More thoughts on Google+ (after using it for a few days)

My Google+ experience is in that exciting time, with new people are coming in every day. And the extended Google network is also very compelling. Most of the people on Google+ today were invited by Googlers, so it's mostly smart people saying interesting things. I'm amazed in some ways all the people I don't know.

Reshare and Publicity

Many of my earlier comments about discovery/serendipity have been dodged by one thing I didn't anticipate. A huge portion of the content in Google+ is public, like Twitter. This means that there is a public sphere and a very private one. Nice way for Google to be in the game. For me, it's becoming hard to find the private content now (and this is not necessarily good).

Re-share also has some significant benefits. I'm not a fan of the re-share presentation (it should be more compact and integrated), but I get the value of it. To take a public conversation into a small group and talk about it makes a ton of sense. Already, some of the huge public threads have become incredibly unwieldy. I don't care about 500 public comments, but more about what my friends have to say.

The Plaxo Curve

When Plaxo first crawled our Outlook address books back in 2002 and encouraged everyone to invite all their contacts in one go, it was novel, because nothing had ever spread so fast. I recall it took Aol's Instant Messenger nearly 12 years to grow to 90 people per buddy list. But after Plaxo, it took this next generation of social networks not long at all. (My Google+ account has this many people, already.) Since then, it's become necessary for each new service to plumb your email contacts and IM contacts and make friend of a friend suggestions, in order to grow quickly enough.

If you think of it that way, the invite policy of social software results directly in a growth curve. Tagged.com took it too far, spamming friends without even asking your permission. Google's prior effort, Buzz, mostly confused users by not giving enough control. Facebook takes it right up to the line and stays on the side of user-controlled politeness, with a great Friend Finder that can login to a bunch of services.

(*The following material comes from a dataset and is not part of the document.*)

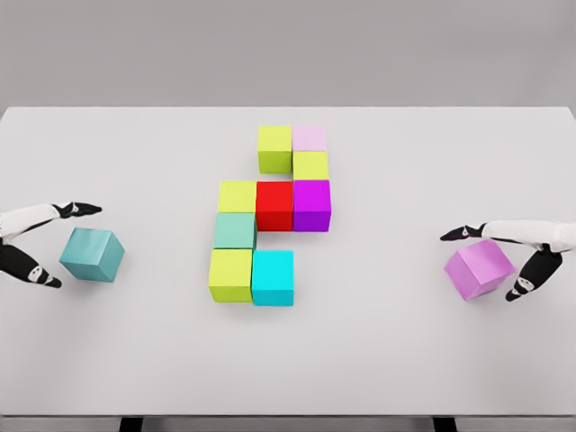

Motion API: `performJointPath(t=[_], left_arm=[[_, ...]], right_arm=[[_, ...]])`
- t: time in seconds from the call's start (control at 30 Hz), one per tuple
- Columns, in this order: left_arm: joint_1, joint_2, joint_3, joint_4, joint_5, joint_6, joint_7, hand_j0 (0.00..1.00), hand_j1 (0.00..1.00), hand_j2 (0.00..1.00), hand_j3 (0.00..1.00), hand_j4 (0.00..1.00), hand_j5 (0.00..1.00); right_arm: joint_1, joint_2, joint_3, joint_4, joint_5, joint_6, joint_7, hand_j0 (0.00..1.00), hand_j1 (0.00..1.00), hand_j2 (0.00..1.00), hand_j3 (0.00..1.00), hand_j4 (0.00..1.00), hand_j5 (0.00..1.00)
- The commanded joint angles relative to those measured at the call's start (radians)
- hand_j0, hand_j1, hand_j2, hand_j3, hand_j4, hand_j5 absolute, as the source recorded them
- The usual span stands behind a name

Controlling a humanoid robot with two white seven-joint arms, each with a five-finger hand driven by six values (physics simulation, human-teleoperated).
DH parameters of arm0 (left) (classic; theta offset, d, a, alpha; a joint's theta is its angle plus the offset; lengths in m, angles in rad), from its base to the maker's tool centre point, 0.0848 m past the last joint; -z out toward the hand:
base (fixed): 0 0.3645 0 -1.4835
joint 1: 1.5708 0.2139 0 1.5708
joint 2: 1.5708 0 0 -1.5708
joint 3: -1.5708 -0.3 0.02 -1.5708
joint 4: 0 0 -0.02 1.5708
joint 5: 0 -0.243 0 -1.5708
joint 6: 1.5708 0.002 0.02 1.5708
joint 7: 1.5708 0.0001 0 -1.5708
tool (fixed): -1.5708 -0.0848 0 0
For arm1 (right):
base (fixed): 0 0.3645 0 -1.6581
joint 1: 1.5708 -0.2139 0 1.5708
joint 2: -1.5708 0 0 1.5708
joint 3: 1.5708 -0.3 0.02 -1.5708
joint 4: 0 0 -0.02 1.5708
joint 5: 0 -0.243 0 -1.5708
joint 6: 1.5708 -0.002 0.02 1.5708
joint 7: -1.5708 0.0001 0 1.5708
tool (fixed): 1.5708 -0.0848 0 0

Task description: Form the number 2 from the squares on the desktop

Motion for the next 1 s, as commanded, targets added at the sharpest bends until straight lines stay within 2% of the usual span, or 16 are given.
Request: performJointPath(t=[0.0,0.1,0.17,0.23,0.3,0.37,0.43,0.6,0.7,0.83,0.97], left_arm=[[0.000,-0.021,-0.001,0.002,-0.031,0.001,0.000,1.00,1.00,1.00,1.00,1.00,1.00],[-0.006,-0.063,-0.001,0.007,-0.085,0.001,0.000,1.00,1.00,1.00,1.00,1.00,1.00],[-0.009,-0.090,-0.001,0.008,-0.117,0.002,0.000,1.00,1.00,1.00,1.00,1.00,1.00],[-0.012,-0.108,-0.001,0.010,-0.140,0.002,0.000,0.98,0.98,0.98,0.98,0.98,0.98],[-0.014,-0.140,-0.001,0.010,-0.174,0.002,0.000,0.98,0.98,0.98,0.98,0.98,0.98],[-0.018,-0.148,-0.003,0.010,-0.186,0.002,0.000,0.98,0.98,0.98,0.98,0.98,0.98],[-0.018,-0.148,-0.003,0.014,-0.186,0.002,0.000,0.98,0.98,0.98,0.98,0.98,0.98],[-0.018,-0.148,-0.004,0.025,-0.186,0.002,0.000,0.97,0.97,0.97,0.97,0.97,0.97],[-0.017,-0.148,-0.004,0.027,-0.197,0.002,0.000,0.84,0.84,0.84,0.84,0.84,0.84],[-0.012,-0.146,-0.004,0.027,-0.197,0.004,0.000,0.79,0.79,0.79,0.79,0.79,0.79],[-0.008,-0.146,-0.003,0.027,-0.190,0.053,0.000,0.68,0.68,0.68,0.68,0.68,0.68]], right_arm=[[0.000,0.001,0.000,0.002,0.001,0.001,0.000,1.00,1.00,1.00,1.00,1.00,1.00],[0.000,0.003,0.002,0.002,0.029,0.002,0.000,1.00,1.00,1.00,1.00,1.00,1.00],[0.000,0.015,0.002,0.002,0.032,0.002,0.000,0.94,0.94,0.94,0.94,0.94,0.94],[0.002,0.021,0.002,0.002,0.032,0.004,0.000,0.84,0.84,0.84,0.84,0.84,0.84],[0.002,0.024,0.002,0.000,0.032,0.027,0.000,0.69,0.69,0.69,0.69,0.69,0.69],[0.002,0.032,0.002,-0.006,0.032,0.035,0.000,0.58,0.58,0.58,0.58,0.58,0.58],[0.000,0.032,0.000,-0.008,0.032,0.038,0.000,0.54,0.54,0.54,0.54,0.54,0.54],[-0.006,0.038,-0.015,-0.008,0.061,0.019,0.000,0.53,0.53,0.53,0.53,0.53,0.53],[-0.051,0.082,-0.024,-0.002,0.080,0.002,0.000,0.54,0.54,0.54,0.54,0.54,0.54],[-0.066,0.138,-0.037,-0.011,0.078,-0.034,0.000,0.55,0.55,0.55,0.55,0.55,0.55],[-0.064,0.199,-0.037,-0.035,0.072,-0.033,0.000,0.56,0.56,0.56,0.56,0.56,0.56]])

But especially given the limited number of people on the service, Google's "Plaxo number" is very high indeed. People I don't know are adding me, sort of like Twitter. And I already have >100 people in my circles, despite being on the service for only a few days. Google isn't logging into as many services as Facebook, but they're making the contacts they have count for a lot. Never has adding people been quite so fun.

This bodes well for growth, and with Google's sorting tools, that growth is manageable too.

Invites

Based on promises that you would be able to share any entry by email, I uploaded a video and shared it to 20 people who haven't got Google+ accounts yet. They all got "permission denied" errors and emailed me about them. So it goes with a field test, I guess.

Integration and Speed

The integration with google.com navigation is incredibly compelling. Every search result tells me when Google+ has new stuff for me. I look at that top bar on Google more times per day than my email. Seriously, this is almost as good for Google as building Google+ directly into the browser.

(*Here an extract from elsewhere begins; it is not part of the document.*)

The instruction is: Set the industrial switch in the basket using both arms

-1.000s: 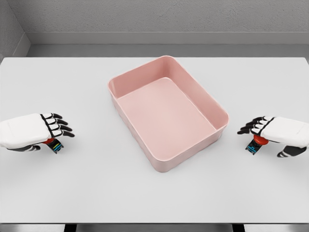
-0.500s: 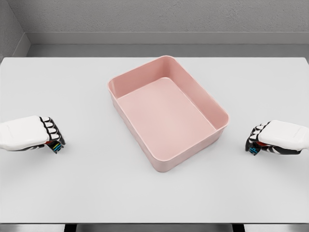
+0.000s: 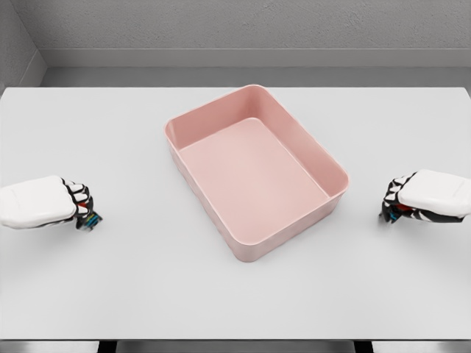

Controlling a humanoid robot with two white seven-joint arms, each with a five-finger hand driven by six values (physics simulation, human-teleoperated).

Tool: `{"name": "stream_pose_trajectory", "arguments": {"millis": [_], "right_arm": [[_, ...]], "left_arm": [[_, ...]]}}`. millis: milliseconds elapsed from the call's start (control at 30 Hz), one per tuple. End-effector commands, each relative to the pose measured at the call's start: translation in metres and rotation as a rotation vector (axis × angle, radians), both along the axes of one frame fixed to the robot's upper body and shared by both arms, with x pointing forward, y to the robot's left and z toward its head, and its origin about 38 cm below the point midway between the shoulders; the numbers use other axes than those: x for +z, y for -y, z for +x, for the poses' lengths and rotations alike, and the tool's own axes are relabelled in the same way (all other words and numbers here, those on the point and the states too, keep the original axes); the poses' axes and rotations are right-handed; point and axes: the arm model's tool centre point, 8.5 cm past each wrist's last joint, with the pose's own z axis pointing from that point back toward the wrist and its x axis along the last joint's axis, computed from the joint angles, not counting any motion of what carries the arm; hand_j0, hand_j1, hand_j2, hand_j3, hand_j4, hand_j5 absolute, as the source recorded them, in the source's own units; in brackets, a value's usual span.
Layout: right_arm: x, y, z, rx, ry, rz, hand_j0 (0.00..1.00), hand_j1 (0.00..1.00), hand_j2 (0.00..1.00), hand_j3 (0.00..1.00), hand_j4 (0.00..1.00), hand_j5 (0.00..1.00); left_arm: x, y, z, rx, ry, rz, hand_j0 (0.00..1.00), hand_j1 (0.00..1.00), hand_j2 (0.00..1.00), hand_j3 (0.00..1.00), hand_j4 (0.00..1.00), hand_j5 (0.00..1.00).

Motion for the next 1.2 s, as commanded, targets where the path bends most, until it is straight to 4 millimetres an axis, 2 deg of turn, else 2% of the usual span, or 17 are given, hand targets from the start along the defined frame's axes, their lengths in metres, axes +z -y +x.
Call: {"name": "stream_pose_trajectory", "arguments": {"millis": [0, 200, 400, 533, 733, 900, 1100, 1167], "right_arm": [[0.003, 0.001, 0.001, -0.003, 0.003, 0.003, 0.42, 0.42, 0.42, 0.42, 0.42, 0.42], [0.019, 0.001, 0.008, -0.007, 0.047, 0.000, 0.42, 0.42, 0.42, 0.42, 0.42, 0.42], [0.037, 0.001, 0.017, -0.010, 0.096, -0.003, 0.42, 0.42, 0.42, 0.42, 0.42, 0.42], [0.047, 0.001, 0.020, -0.009, 0.121, -0.006, 0.42, 0.42, 0.42, 0.42, 0.42, 0.42], [0.062, 0.000, 0.026, -0.005, 0.162, -0.004, 0.42, 0.42, 0.42, 0.42, 0.42, 0.42], [0.075, -0.004, 0.031, 0.002, 0.201, 0.006, 0.42, 0.42, 0.42, 0.42, 0.42, 0.42], [0.090, -0.016, 0.038, 0.034, 0.253, 0.037, 0.42, 0.42, 0.42, 0.42, 0.42, 0.42], [0.090, -0.033, 0.045, 0.074, 0.259, 0.054, 0.42, 0.42, 0.42, 0.42, 0.42, 0.42]], "left_arm": [[0.003, 0.001, 0.001, 0.002, 0.007, -0.013, 0.21, 0.21, 0.21, 0.21, 0.21, 0.21], [0.006, 0.014, 0.007, -0.014, 0.030, -0.065, 0.23, 0.23, 0.23, 0.23, 0.23, 0.23], [0.023, 0.020, 0.016, -0.008, 0.088, -0.126, 0.23, 0.23, 0.23, 0.23, 0.23, 0.23], [0.036, 0.034, 0.026, -0.025, 0.129, -0.183, 0.24, 0.24, 0.24, 0.24, 0.24, 0.24], [0.046, 0.064, 0.040, -0.066, 0.179, -0.286, 0.24, 0.24, 0.24, 0.24, 0.24, 0.24], [0.059, 0.081, 0.049, -0.095, 0.223, -0.335, 0.24, 0.24, 0.24, 0.24, 0.24, 0.24], [0.073, 0.109, 0.059, -0.141, 0.268, -0.412, 0.25, 0.25, 0.25, 0.25, 0.25, 0.25], [0.074, 0.121, 0.061, -0.160, 0.274, -0.448, 0.25, 0.25, 0.25, 0.25, 0.25, 0.25]]}}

A related bit: Google+ is incredibly fast to load, so I'm never afraid to popup the notification window or clickthrough. For me, Facebook's mobile app in particular has been taking >10 seconds per pageview, which gives me pause if I want to click through an email from my phone, or not.

Limited sharing a good match for photos

My usage of Picasaweb has been declining, but I expect Google+ to bring it back. Sharing by email was laborious, and the previous "groups" interface was daunting. It was becoming too easy to post a few photos on Facebook instead.

That said, I believe the Circles UI doesn't scale as well as it could.

I have too many people in the "friends" bucket, just like Facebook. I started adding "Family" to "Friends" also, halfway through, so I could just share with one group most of the time. Understanding which users are in multiple groups is often confusing. Knowing who you're sharing could be better, but today is not so clear: you have to be really precise about managing people in order for the experience not to devolve into an experience exactly like Facebook.

API

There's mention of an upcoming API. I can't wait.